_Exercise brief_: Everything from the line containing "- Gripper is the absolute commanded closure" through the line containing "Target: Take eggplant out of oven" in the listing below should be copied exactly, and nothing more.

_Supplied data_:
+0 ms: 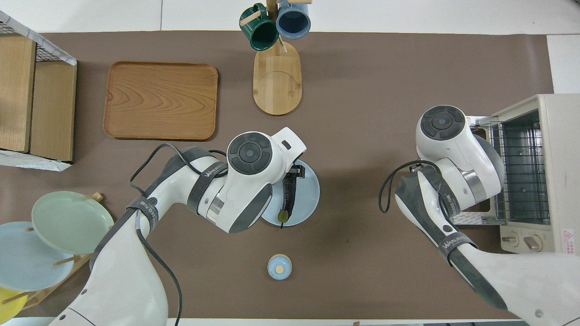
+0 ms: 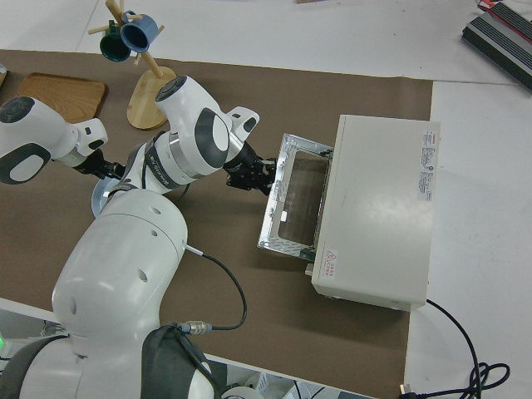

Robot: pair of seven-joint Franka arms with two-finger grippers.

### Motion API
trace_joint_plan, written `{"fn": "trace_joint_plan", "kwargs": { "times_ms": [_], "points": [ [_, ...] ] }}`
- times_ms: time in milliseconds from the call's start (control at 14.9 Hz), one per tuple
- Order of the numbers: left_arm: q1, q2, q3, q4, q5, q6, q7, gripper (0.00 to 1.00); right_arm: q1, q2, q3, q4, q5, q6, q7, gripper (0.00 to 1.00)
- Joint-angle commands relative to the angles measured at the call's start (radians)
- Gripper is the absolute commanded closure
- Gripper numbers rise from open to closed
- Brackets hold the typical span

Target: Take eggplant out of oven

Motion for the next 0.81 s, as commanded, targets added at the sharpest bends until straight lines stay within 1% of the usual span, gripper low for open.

_Response box_:
- Gripper is the absolute commanded closure
- Gripper numbers rise from open to closed
- Brackets hold the typical span

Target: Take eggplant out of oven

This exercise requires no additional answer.